Conozco demasiado poco el país nórdico para saber qué tienen de verdadero o falso estas distintas versiones y qué les falta a todas. Pero Noruega -o quizá debería decir el concepto de "Noruega"- es un buen ejemplo del peligro de extraer conclusiones demasiado simples de la experiencia de otros países o proyectar las conclusiones que uno desea para su propio país. Noruega está fuera de la UE; Noruega es un país rico y feliz; luego salgamos de la UE y nosotros también seremos ricos y felices. Muchas veces, uno acaba cayendo en la vieja falacia de confundir correlación con causa.

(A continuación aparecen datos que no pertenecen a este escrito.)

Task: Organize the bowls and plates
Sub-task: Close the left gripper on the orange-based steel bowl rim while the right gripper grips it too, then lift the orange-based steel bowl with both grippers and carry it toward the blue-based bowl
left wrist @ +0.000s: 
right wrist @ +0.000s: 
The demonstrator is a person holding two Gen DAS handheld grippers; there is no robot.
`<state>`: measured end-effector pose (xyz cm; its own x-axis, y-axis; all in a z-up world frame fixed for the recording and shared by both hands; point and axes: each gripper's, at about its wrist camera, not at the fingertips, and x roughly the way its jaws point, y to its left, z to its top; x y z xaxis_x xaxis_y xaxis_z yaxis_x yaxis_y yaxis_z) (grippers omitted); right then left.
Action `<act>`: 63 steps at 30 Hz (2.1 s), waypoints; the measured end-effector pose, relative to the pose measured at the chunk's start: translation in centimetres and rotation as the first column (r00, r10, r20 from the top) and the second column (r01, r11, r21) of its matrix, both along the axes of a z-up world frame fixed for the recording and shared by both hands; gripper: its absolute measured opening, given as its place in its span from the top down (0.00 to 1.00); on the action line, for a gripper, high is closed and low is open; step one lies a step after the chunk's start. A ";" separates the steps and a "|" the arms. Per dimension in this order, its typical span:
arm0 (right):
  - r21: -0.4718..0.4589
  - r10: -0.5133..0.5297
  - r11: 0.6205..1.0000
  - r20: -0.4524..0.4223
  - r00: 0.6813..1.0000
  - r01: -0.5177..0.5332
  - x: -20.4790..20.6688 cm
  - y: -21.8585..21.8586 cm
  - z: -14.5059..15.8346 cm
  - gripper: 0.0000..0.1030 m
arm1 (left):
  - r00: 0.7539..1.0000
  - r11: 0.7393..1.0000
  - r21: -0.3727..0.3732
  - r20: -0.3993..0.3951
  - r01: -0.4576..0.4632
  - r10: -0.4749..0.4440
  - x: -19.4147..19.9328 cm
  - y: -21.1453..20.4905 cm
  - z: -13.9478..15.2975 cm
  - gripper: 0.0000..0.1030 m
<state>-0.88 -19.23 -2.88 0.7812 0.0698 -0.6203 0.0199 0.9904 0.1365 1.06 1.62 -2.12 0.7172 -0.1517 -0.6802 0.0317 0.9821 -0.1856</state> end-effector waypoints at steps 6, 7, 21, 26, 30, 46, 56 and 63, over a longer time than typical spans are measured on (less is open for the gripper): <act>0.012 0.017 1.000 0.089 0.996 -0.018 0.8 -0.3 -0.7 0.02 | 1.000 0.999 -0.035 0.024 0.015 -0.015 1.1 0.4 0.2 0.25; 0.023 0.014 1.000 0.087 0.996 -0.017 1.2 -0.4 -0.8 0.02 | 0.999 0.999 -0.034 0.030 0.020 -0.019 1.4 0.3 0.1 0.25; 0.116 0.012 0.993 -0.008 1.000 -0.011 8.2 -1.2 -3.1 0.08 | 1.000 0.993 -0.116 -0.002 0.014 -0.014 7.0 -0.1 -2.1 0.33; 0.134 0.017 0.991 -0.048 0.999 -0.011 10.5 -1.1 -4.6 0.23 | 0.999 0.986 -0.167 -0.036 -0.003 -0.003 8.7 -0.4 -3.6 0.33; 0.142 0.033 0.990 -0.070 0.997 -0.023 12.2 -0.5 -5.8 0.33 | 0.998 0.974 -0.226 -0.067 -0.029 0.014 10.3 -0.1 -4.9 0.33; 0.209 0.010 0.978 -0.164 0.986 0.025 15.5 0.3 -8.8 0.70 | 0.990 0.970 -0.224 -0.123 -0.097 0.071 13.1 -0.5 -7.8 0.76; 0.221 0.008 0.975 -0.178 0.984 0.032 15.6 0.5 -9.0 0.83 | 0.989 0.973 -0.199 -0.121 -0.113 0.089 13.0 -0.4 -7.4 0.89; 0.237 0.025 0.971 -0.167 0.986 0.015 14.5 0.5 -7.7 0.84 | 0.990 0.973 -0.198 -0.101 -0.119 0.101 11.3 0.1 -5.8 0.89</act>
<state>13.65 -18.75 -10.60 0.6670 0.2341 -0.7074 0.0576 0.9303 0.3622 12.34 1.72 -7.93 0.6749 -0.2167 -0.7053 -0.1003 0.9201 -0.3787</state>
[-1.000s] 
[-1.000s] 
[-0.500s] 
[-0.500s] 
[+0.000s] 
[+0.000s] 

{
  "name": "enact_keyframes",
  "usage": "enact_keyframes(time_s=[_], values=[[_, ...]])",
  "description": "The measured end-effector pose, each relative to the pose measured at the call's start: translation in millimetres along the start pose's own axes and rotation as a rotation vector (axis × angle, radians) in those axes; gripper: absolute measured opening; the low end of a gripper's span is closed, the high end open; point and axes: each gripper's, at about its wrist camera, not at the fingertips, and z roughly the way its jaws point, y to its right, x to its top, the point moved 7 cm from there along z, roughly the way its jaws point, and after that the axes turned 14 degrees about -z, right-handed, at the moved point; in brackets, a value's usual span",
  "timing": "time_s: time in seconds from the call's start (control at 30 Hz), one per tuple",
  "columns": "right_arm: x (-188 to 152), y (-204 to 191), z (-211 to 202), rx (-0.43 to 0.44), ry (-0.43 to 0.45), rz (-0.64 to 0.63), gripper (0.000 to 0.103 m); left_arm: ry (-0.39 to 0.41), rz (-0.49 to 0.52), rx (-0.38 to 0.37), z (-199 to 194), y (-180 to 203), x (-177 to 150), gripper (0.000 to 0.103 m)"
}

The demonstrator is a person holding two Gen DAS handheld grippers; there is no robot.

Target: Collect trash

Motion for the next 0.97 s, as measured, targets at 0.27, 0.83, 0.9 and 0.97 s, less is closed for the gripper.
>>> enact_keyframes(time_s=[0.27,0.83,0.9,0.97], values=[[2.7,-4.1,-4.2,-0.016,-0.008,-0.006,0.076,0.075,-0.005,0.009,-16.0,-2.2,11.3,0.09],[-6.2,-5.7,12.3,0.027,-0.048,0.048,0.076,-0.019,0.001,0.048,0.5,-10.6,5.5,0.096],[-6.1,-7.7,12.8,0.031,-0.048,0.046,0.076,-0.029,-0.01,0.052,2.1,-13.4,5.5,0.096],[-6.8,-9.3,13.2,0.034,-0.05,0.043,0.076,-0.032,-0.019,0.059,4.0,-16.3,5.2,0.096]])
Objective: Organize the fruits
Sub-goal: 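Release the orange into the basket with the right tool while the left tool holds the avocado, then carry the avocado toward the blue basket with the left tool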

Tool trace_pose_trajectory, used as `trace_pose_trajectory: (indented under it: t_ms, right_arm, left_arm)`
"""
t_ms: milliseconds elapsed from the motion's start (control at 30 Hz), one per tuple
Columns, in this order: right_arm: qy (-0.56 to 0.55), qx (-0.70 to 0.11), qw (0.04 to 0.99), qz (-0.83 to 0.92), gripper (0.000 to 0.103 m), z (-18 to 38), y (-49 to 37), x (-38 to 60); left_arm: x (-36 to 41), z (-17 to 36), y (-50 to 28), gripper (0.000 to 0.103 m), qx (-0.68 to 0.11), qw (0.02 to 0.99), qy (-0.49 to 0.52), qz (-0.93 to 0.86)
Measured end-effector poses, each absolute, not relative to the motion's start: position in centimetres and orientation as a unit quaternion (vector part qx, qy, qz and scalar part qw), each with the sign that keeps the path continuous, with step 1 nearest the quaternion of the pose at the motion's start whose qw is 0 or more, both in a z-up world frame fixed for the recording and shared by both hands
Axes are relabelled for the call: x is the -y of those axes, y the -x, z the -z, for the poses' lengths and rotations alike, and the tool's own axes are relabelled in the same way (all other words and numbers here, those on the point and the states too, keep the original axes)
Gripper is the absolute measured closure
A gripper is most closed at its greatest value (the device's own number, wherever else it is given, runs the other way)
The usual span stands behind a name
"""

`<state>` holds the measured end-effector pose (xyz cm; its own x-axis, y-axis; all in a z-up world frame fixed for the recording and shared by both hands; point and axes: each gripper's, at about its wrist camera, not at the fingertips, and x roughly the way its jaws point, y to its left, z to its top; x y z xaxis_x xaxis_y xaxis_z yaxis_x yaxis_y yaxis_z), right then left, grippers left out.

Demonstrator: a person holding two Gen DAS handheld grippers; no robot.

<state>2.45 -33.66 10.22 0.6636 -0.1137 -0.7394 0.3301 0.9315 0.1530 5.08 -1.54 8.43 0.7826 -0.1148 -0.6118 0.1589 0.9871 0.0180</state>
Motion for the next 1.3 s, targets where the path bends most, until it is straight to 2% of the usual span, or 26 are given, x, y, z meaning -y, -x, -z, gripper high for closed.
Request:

Hace unos años, hubo en Reino Unido una propuesta de ampliar enormemente el número de estudiantes en la enseñanza superior. Sus defensores ponían como ejemplo Alemania. Alemania tenía más alumnos universitarios y estaba en buena situación económica, decían. Pero el volumen de la enseñanza superior tenía muy poco que ver con el éxito económico alemán. En cambio, la extensión de la Massenuni, la universidad de masas, tenía mucho que ver con que las universidades alemanas estuvieran perdiendo puestos en las listas internacionales e incluso había obligado a algunos de sus mejores estudiantes a ir a estudiar a Reino Unido. Lo que los británicos deberían haber emulado era la importancia histórica que daba Alemania a la enseñanza técnica de calidad, a todos los niveles. Eso explica en parte por qué Alemania sigue fabricando cosas -coches, lavavajillas, herramientas- que otros quieren comprar. O sea, lo que quiero decir no es que no se pueda aprender de la experiencia de otros países. Es que hay que aprender las lecciones apropiadas.

Aun así, es preciso analizar con absoluto detalle cómo va a encajar determinado elemento o herramienta en nuestra propia mezcla nacional. Es posible que las escuelas públicas experimentales de Nueva York tengan algo que enseñar a quienes quieren desarrollar las llamadas academias en Londres, pero el contexto es muy diferente. Cuando la privatización iniciada por Margaret Thatcher llegó a Europa del Este, lo que consiguió fue dar más poder a los antiguos comunistas; no precisamente el resultado que buscaba ella.

Mientras pensaba en estas trampas de la traducción y la imitación, vi desde la ventana de mi hotel de Oslo otra manifestación que también se dirigía al Parlamento. Era mucho más pequeña y caótica, sin el servicio de orden de los sindicatos, y al principio no entendí lo que gritaban. Luego lo entendí: "¡Boicot a Israel, Palestina libre!". La noche anterior, Israel había atacado la flotilla turca de ayuda a Gaza. Por lo que vi, la policía no apareció hasta después de que hubieran pasado los manifestantes.

Es decir, ni siquiera la distante y afortunada Noruega es completamente inmune a las conmociones de la política mundial. Como la mayoría de los países europeos, se esfuerza para integrar a su población de religión u origen musulmán, cada vez más amplia. Depende de los mercados europeos para sus exportaciones. Tiene que invertir su inmenso fondo nacional de pensiones en algún sitio, así que también depende del comportamiento de las Bolsas mundiales.

Si las cosas van verdaderamente fatal en el resto de Europa, puede que Noruega se encuentre con una oleada a la inversa de vikingos modernos -"vikingos pacíficos", por supuesto- que vayan en busca de trabajo y bienestar a esas tierras más felices del norte. Me han contado que los ciudadanos de la UE tienen permiso para vivir en Noruega hasta tres meses mientras buscan trabajo. ¿Alguien se siente tentado?

Timothy Garton Ash es catedrático de Estudios Europeos en la Universidad de Oxford e investigador en la Hoover Institution de la Universidad de Stanford. Su último libro es Facts are Subversive: Political Writing from a Decade Without a Name. Traducción de María Luisa Rodríguez Tapia.